Seeing everything clearly from a moment of observation

Many years ago, a great book was written: “The Fifth Discipline”, by Peter Senge. I didn’t read it then – have read it only recently – but I understand how important this book and its thoughts have been for the development of a better understanding of certain things in companies.

Systems Thinking

“Certain things” is – as an afterthought – easily boiled down to the concept of systems thinking, which is an understanding that there is “more than meet the eyes” and that consequences can be found far away from the causes, in time and space. Actually, an assumed consequence might not be the consequence of anything in particular – but rather the effect of a system of objects and attributes that to a large degree is subject to “autopoiesis”; a self-maintainability, a solidity as a system, where even large changes in details still makes the system as a whole easily recognisable. An example is a human being, a person, where loosing a leg or a kidney doesn’t change the perception that it is still the same person. Or a company, where adding a new product or changing a work procedure is still done by the perceived same company.

Idea lost in companies

When I look around and try to understand how companies work, I do see activities done on the basic understanding of systems thinking. But I do not see results. Probably the abstract concept of “company” is in itself systemized to a degree where it also is subject to autopoiesis.

Companies are sharing knowledge – or at least, they try to. But most of the time that knowledge is not being used. Each employee, no matter the level, seems to have an idea of knowing something themselves that is more important in the situation than the combined and accumulated knowledge of the whole company collected over time. A moment of observation seems to give a person the confidence in seeing everything clearly and the ability to make the right solution, be it acting, advising or just drawing conclusions.

Companies also create new artificial problems, for instance by reorganizing, in order to ensure that nothing can be done solely by routine. This is expected to keep everyone in the company fit and establish a culture of innovation and problem solving. What it does is simply to ruin what works and make people frustrated over having to spend time on dragging everything back (or twisting and cheating the “new system”) in order to do what they did before. The only thing that is kept fit by this concept is stress and frustration – always being at a high level.

And companies are coaching, apparently in order to make sure that everyone can learn from others and get inspired to learn from themselves as well. But more often than not, the “coaching” is in reality being used as part of a control and incentive mechanism, where both the coach and the coachee must play certain roles and say certain things in order to not get punished by the system. They are not learning anything – and they are certainly not part of a learning culture – but are instead developing good faking skills.

Idea lost in life

Just now I am involved with a situation where someone close to me is spending a lot of time in hospitals and with seing doctors, nurses and people supposed to assist and advice in various ways.

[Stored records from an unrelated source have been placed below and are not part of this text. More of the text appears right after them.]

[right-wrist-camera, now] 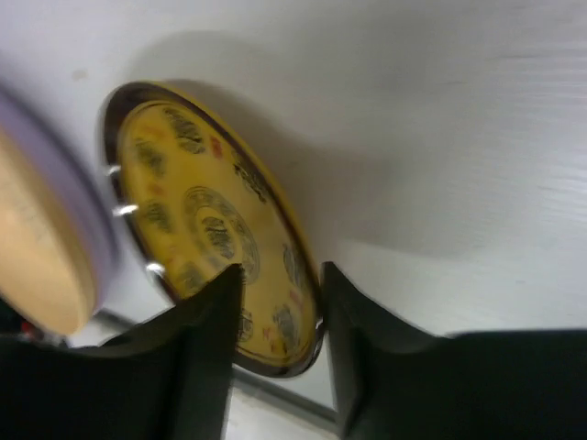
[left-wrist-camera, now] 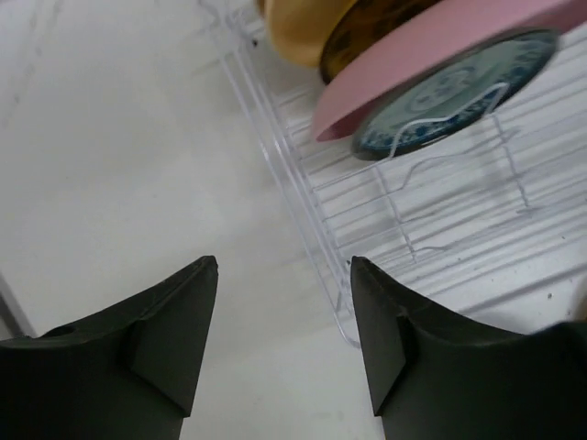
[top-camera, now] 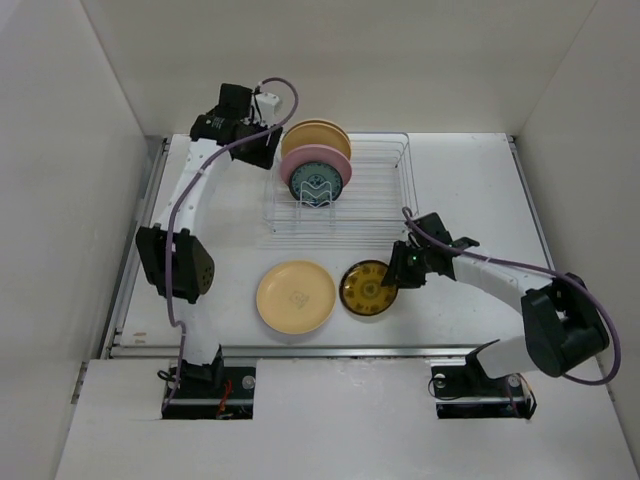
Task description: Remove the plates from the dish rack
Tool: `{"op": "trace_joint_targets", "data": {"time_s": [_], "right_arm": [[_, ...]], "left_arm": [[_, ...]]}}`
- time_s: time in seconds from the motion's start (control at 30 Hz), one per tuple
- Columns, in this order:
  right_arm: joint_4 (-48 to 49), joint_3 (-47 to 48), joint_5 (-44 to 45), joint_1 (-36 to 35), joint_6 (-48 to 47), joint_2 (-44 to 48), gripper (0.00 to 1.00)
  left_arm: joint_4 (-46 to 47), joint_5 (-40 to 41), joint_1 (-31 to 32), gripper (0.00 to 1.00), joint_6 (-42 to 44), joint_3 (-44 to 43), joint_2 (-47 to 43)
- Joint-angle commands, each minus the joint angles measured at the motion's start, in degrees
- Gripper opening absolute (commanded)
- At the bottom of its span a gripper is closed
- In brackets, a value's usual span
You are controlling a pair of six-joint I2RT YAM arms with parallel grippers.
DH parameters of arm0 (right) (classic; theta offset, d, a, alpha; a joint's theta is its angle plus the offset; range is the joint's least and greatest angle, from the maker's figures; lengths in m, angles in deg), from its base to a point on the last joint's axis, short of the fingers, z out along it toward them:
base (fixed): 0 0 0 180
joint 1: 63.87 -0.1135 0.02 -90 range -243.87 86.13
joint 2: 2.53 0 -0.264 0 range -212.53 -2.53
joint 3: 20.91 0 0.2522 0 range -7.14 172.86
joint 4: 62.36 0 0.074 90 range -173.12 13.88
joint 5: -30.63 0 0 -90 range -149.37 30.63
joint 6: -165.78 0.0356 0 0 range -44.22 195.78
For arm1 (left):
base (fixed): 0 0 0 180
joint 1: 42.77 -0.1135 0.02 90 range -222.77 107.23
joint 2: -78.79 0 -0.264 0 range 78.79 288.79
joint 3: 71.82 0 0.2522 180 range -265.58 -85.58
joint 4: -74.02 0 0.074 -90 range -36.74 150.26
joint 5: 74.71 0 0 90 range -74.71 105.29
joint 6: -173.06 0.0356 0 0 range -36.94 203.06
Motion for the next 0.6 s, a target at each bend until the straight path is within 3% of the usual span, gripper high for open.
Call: {"op": "trace_joint_targets", "data": {"time_s": [0.0, 0.07, 0.13, 0.2, 0.4, 0.57], "right_arm": [[-0.17, -0.2, 8.87, 0.54, 0.87, -2.76, 0.47], [-1.06, -0.2, 12.92, 0.54, 2.1, -3.46, 0.6], [-1.06, -0.2, 12.93, 0.54, 2.1, -3.99, 0.65], [-1.75, 0.32, 12.93, 0.54, 2.1, -3.99, 0.74], [-6.94, 4.98, 20.82, 0.54, 1.4, 2.49, 0.78], [-9.85, 10.07, 25.67, 0.54, 1.4, 9.8, 0.82]], "left_arm": [[3.79, -0.44, 4.37, 0.57, 11.9, 1.86, -5.83], [2.21, -0.45, 8.48, 0.65, 17.44, 0.55, -5.05], [2.2, 3.06, 10.52, 0.76, 18.25, -0.16, -2.34], [2.91, 3.59, 11.76, 0.76, 19.65, -2.53, -0.05], [2.98, 6.48, 13.79, 0.78, 18.78, -12.28, 9.71], [7.04, 10.27, 14.31, 0.78, 17.63, -10.89, 11.03]]}}
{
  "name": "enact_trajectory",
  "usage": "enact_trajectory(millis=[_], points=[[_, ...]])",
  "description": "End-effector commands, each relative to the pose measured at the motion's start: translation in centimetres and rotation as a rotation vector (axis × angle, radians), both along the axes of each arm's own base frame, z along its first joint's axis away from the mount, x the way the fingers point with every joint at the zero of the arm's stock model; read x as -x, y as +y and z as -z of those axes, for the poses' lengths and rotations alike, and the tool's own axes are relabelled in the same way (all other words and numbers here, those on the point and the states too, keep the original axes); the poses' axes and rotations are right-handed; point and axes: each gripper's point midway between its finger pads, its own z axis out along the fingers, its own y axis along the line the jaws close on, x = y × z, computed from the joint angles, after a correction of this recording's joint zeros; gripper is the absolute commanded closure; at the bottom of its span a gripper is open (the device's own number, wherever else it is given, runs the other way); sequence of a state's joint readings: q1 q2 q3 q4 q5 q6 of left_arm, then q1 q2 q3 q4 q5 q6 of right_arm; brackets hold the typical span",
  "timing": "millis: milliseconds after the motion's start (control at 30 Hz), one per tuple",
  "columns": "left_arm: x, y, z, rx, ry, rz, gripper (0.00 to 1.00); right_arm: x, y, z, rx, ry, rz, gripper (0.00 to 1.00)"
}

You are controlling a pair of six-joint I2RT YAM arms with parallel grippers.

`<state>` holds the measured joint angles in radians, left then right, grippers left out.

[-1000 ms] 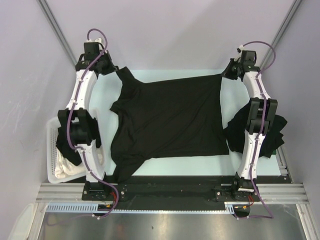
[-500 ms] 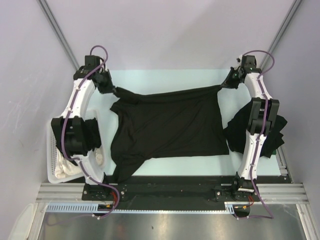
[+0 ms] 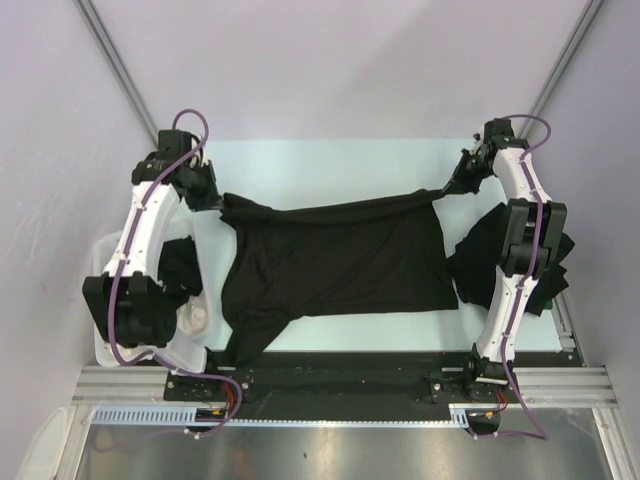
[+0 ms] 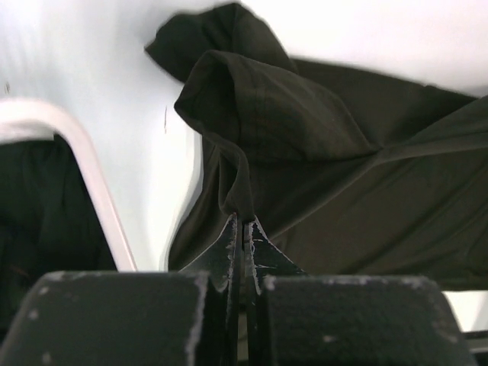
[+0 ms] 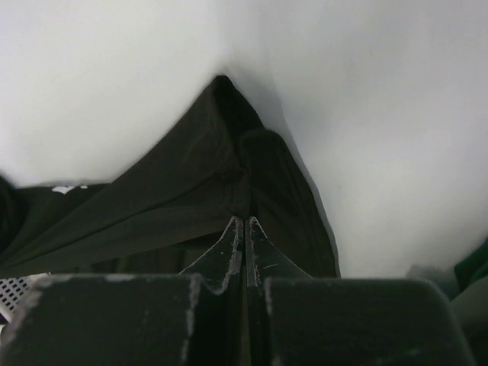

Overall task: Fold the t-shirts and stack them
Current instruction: Fold the tshirt

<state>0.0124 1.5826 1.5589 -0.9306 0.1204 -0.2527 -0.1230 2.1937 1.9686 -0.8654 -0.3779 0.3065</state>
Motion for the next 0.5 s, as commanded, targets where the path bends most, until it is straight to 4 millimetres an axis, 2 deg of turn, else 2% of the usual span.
enact_trajectory(millis=[0,233,367,467], points=[[2.5,-0.1,0.3,-0.007,0.013,0.02,1.0,3.4,0.0,-0.9,-0.002,0.091,0.014,1.0],[4.7,-1.0,2.1,0.037,0.063,0.033,1.0,6.9,-0.1,0.5,0.036,0.221,0.031,1.0],[5.9,-0.9,2.7,0.036,0.086,0.029,1.0,8.5,-0.3,0.0,0.059,0.248,0.043,1.0],[6.7,-1.1,3.1,0.046,0.099,0.031,1.0,9.8,0.5,-0.4,0.056,0.258,0.034,1.0]])
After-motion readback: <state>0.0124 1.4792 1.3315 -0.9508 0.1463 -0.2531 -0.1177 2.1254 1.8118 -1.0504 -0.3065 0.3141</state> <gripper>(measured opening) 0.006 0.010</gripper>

And every single day I see how a moment’s observation can lead to what appears to be a full understanding of the “facts”. Doctors do this a lot. They conclude on everything from the need for a certain mineral to the quality of life for the patient. Nurses advice on taking medicine, simply because that medicine seems to work on other patients. Family members advice on whether the patient should live a valuable life with the risk of dying earlier – or to lie down in a hospital bed forever without really living, simply because that might prolong what technically can be called life.

And all of these people – and many more – often draw their conclusions and give advice on the basis of a moment of observation. On the basis of single events og a few words, they happened to hear from a longer conversation. It doesn’t appear to them that there might be more they need to know about before understanding the patient, the person system, well enough to give advice. As soon as they start talking, they feel confident that what sounds like a good advice really is. Without knowing. Because they feel that they can see everything clearly.

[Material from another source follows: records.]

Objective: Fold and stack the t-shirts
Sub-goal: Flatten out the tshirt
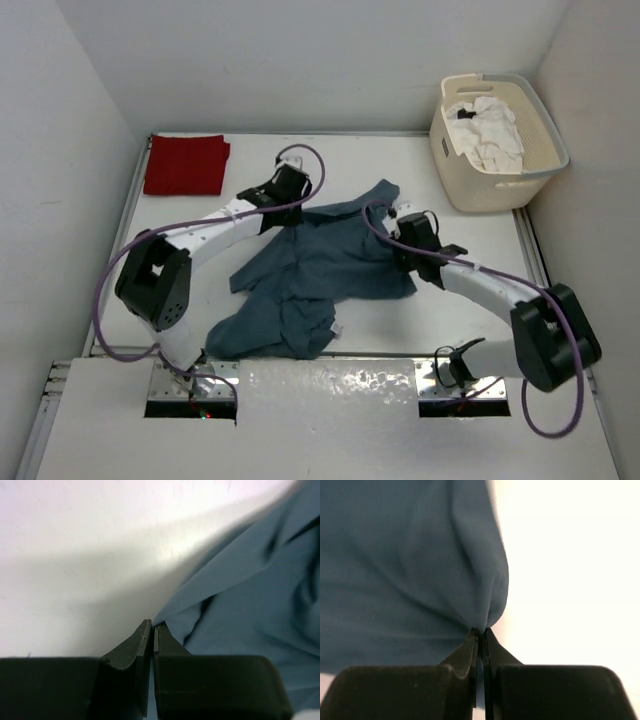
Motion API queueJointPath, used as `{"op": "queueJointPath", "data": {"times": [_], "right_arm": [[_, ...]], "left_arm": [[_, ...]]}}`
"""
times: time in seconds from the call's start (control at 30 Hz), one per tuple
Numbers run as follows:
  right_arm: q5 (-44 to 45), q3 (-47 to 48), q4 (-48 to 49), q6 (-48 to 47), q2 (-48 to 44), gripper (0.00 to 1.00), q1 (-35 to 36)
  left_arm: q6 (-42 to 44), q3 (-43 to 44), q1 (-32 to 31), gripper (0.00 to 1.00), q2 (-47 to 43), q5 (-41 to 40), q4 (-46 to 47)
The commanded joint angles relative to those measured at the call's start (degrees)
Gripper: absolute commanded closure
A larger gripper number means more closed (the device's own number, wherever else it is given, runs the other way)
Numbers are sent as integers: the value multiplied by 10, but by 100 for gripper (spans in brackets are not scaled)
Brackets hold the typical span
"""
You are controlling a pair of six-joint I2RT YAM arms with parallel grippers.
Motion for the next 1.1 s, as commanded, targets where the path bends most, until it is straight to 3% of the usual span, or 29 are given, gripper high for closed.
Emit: {"op": "queueJointPath", "data": {"times": [0.0,0.13,0.3,0.53,0.77,0.87,1.07], "right_arm": [[175,78,-23,-31,-77,100,-14],[211,150,-35,-72,-145,100,-54],[218,266,-16,-121,-181,100,-131],[249,474,-27,-256,-162,100,-144],[319,580,-19,-361,-191,100,-144],[301,598,-18,-372,-225,100,-145],[192,674,-72,-349,-258,100,-144]], "left_arm": [[9,63,5,100,-71,-100,1],[33,111,14,100,-134,-167,-7],[88,161,15,100,-212,-192,22],[175,270,16,100,-280,-241,41],[258,344,16,100,-370,-261,66],[294,357,16,100,-411,-230,80],[284,422,15,100,-471,-10,16]]}}
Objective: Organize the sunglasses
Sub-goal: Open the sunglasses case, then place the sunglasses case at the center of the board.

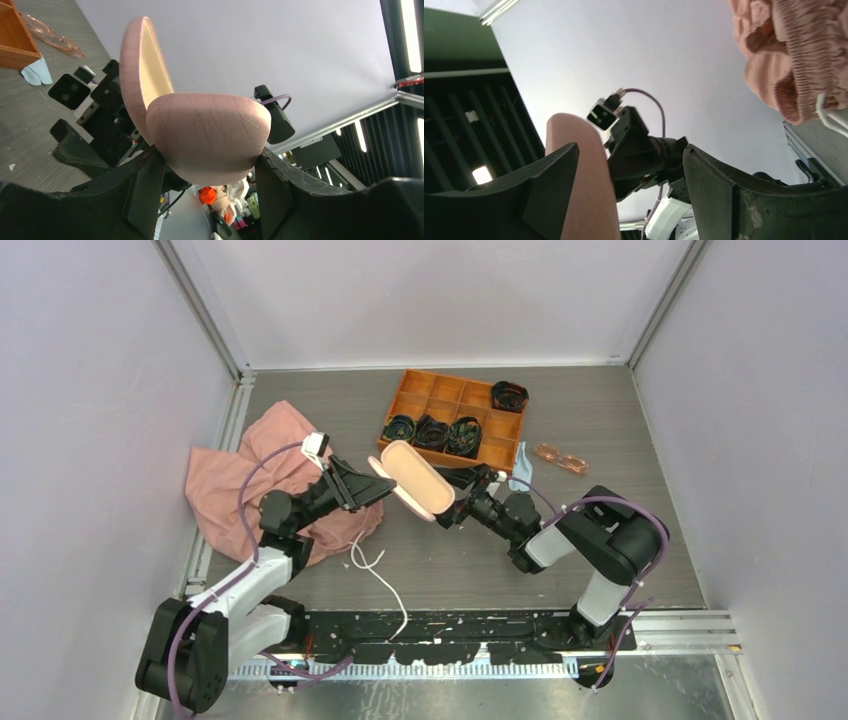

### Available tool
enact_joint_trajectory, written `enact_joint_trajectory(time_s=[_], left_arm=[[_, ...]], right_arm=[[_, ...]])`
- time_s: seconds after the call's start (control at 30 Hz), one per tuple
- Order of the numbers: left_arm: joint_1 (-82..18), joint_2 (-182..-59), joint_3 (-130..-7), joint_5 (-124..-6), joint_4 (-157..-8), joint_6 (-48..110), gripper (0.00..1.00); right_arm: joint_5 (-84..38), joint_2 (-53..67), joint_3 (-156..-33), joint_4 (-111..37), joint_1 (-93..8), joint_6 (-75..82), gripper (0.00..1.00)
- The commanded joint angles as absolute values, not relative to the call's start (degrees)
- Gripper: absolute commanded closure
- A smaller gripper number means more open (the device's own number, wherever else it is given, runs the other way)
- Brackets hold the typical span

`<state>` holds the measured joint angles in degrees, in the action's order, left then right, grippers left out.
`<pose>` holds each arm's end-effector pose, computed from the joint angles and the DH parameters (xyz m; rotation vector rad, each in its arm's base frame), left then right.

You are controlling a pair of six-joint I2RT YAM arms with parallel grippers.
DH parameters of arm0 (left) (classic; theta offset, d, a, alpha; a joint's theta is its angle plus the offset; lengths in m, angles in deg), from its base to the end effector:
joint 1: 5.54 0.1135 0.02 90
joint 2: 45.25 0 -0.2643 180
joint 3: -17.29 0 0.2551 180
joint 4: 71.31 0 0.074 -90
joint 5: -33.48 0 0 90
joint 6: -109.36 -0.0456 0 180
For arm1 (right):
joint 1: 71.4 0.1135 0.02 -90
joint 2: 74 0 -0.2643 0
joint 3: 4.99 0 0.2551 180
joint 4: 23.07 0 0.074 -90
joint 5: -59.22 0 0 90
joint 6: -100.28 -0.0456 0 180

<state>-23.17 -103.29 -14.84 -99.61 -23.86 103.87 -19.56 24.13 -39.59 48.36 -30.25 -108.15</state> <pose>0.1901 -0.0931 0.2657 -0.0918 1.5853 -1.9111 0.2115 0.1966 0.1631 1.0548 1.6747 2.2569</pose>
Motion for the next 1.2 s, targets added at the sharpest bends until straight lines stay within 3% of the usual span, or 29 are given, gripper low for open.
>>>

The future for systems thinking

It seems to me that the idea of systems thinking is living only in the thoughts of a few philosophically minded people. In real life, it has no chance since human beings are so dedicated to the positivist idea of cause and consequence, and the idea of simply finding the problem, and then (with the right experience), the cure is given and indisputable.

Did systems thinking ever have a real chance? Were people always like this? Do people in general care at all about understanding the situation – or are they more interested in being “right” in the eyes and ears of the people who listen to them?

Or, more philosophically – is life simply a matter of winning and loosing, not about understanding and improving?